▸ **Problem requirements**
Leave out the images and output the records word for word.

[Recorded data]

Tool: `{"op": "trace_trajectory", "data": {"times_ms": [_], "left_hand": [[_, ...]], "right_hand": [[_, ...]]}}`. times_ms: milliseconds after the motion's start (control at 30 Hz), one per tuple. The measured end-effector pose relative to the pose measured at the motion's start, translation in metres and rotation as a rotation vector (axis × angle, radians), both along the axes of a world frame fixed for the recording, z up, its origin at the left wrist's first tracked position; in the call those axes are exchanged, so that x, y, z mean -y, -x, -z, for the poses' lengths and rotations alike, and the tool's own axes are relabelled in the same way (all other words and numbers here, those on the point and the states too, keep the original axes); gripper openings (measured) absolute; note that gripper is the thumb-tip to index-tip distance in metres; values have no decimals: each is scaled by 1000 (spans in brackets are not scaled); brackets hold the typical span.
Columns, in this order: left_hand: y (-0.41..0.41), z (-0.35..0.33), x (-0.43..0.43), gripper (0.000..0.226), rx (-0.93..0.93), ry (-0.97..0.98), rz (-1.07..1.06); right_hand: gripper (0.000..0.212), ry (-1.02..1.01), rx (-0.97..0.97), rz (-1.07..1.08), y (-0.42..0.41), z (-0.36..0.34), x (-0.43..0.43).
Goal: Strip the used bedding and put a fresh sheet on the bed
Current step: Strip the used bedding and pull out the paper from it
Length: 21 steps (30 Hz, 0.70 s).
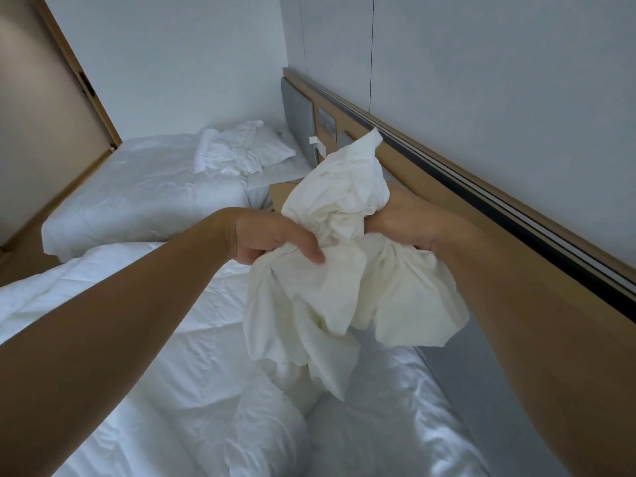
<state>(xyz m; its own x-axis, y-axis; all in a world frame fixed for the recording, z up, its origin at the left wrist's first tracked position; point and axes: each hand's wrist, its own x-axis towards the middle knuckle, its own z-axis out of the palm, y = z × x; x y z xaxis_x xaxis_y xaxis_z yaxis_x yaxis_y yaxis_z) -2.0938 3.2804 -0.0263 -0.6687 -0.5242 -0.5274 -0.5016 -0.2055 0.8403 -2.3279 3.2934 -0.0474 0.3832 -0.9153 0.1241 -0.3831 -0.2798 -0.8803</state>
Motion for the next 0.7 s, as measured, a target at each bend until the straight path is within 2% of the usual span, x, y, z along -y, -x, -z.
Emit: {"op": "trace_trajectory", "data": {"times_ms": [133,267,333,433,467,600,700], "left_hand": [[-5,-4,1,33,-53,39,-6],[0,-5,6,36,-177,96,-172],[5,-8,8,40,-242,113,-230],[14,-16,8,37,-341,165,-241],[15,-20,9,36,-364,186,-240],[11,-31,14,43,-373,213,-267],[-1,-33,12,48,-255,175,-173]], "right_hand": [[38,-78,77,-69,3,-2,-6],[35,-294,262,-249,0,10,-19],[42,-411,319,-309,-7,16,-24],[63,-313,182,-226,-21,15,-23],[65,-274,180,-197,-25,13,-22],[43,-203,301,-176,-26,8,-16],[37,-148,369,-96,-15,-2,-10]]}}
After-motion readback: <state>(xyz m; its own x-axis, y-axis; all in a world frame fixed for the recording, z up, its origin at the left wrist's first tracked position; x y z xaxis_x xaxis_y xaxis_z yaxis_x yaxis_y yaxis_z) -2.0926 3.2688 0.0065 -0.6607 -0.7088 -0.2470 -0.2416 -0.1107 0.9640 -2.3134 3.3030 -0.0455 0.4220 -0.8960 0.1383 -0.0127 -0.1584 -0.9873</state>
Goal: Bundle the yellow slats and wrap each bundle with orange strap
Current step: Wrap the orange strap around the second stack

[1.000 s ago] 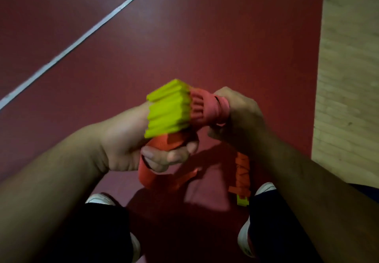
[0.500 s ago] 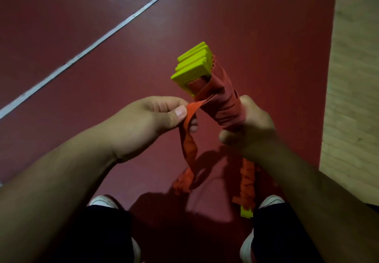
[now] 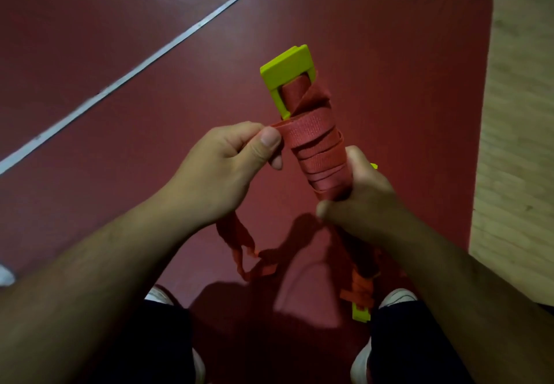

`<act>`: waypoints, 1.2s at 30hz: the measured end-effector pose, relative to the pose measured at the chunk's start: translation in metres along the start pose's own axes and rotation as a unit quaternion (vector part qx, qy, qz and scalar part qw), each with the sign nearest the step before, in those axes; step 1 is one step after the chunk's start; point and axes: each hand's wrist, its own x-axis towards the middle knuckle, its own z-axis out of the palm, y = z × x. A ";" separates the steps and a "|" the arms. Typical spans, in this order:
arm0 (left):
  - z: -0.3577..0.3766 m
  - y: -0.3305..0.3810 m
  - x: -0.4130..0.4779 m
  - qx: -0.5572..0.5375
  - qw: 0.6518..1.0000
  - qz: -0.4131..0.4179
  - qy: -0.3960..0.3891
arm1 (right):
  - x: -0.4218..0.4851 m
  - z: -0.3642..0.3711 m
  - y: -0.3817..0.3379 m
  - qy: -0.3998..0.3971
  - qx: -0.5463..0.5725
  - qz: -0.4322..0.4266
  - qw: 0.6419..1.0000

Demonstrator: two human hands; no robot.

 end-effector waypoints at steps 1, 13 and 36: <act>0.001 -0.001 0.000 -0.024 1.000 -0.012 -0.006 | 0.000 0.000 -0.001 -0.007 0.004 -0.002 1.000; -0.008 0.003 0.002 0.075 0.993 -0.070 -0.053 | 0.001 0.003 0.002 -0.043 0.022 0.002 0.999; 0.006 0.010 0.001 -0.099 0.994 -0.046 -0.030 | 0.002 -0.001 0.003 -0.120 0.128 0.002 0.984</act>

▸ **Task response**
Tool: `{"op": "trace_trajectory", "data": {"times_ms": [_], "left_hand": [[_, ...]], "right_hand": [[_, ...]]}}`. times_ms: milliseconds after the motion's start (control at 30 Hz), one per tuple. The measured end-effector pose relative to the pose measured at the motion's start, translation in metres and rotation as a rotation vector (axis × angle, radians), both along the axes of a world frame fixed for the recording, z up, its origin at the left wrist's first tracked position; in the call those axes are exchanged, so that x, y, z mean -y, -x, -z, for the poses' lengths and rotations alike, and the tool's own axes are relabelled in the same way (all other words and numbers here, those on the point and the states too, keep the original axes); gripper openings (measured) absolute; note that gripper is the thumb-tip to index-tip distance in metres; values have no decimals: each is scaled by 1000 (spans in brackets are not scaled); brackets hold the typical span.
Columns, in this order: left_hand: y (-0.41..0.41), z (-0.35..0.33), x (-0.43..0.43), gripper (0.000..0.226), rx (-0.93..0.93), ry (-0.97..0.98), rz (-1.07..1.06); right_hand: gripper (0.000..0.212), ry (-1.02..1.01), rx (-0.97..0.97), rz (-1.07..1.08), y (-0.42..0.41), z (-0.36..0.34), x (-0.43..0.43).
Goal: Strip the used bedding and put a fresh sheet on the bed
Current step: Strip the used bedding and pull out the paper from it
Length: 21 steps (30 Hz, 0.70 s).
<state>(xyz m; its own x-axis, y-axis; all in a world frame fixed for the recording, z up, its origin at the left wrist's first tracked position; point and axes: each hand's wrist, its own x-axis towards the middle knuckle, its own z-axis out of the palm, y = z × x; x y z xaxis_x xaxis_y xaxis_z yaxis_x yaxis_y yaxis_z) -2.0938 3.2804 -0.0263 -0.6687 -0.5242 -0.5274 -0.5016 -0.2055 0.8403 -2.3279 3.2934 -0.0474 0.3832 -0.9153 0.1241 -0.3831 -0.2798 -0.8803</state>
Motion for the next 0.7 s, as measured, a target at each bend until the straight path is within 2% of the usual span, x, y, z along -y, -x, -z.
Emit: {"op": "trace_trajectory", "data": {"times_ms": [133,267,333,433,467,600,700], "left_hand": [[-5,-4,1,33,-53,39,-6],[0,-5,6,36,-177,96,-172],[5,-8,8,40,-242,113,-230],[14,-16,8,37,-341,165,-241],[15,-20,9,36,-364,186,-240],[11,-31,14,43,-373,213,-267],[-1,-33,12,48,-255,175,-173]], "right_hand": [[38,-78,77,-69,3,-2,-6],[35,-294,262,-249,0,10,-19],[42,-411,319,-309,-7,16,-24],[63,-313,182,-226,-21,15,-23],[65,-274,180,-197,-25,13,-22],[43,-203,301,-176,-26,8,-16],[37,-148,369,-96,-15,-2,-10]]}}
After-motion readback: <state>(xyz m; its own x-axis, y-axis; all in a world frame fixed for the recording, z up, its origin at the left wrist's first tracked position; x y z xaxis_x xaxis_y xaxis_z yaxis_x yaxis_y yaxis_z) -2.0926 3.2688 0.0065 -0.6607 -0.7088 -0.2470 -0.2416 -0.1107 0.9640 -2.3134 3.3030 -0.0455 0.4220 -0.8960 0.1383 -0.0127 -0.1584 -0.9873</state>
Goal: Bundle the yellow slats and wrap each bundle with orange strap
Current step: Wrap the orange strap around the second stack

[1.000 s ago] 
[0.500 s ago] 
[now] 

`<act>`: waypoints, 1.2s at 30hz: the measured end-effector pose, relative to the pose measured at the chunk's start: translation in metres along the start pose's own axes and rotation as a unit quaternion (vector part qx, qy, qz and scalar part qw), each with the sign nearest the step before, in those axes; step 1 is one step after the chunk's start; point and axes: each hand's wrist, its own x-axis towards the middle knuckle, its own z-axis out of the palm, y = z × x. A ";" separates the steps and a "|" the arms. Typical spans, in this order:
arm0 (left):
  - z: -0.3577..0.3766 m
  - y: -0.3305..0.3810 m
  - x: -0.4130..0.4779 m
  - qx: -0.5572..0.5375
  - qw: 0.6518..1.0000
  - qz: -0.4131..0.4179
  - qy: -0.3960..0.3891
arm1 (right):
  - x: -0.4218..0.4851 m
  - z: -0.3642..0.3711 m
  - y: -0.3817..0.3379 m
  - qy: -0.3998..0.3971
  - qx: -0.5463..0.5725
  - qz: -0.4322..0.4266
  - qw: 0.6419..1.0000

Demonstrator: two human hands; no robot.

 end-effector waypoints at steps 1, 13 and 36: <act>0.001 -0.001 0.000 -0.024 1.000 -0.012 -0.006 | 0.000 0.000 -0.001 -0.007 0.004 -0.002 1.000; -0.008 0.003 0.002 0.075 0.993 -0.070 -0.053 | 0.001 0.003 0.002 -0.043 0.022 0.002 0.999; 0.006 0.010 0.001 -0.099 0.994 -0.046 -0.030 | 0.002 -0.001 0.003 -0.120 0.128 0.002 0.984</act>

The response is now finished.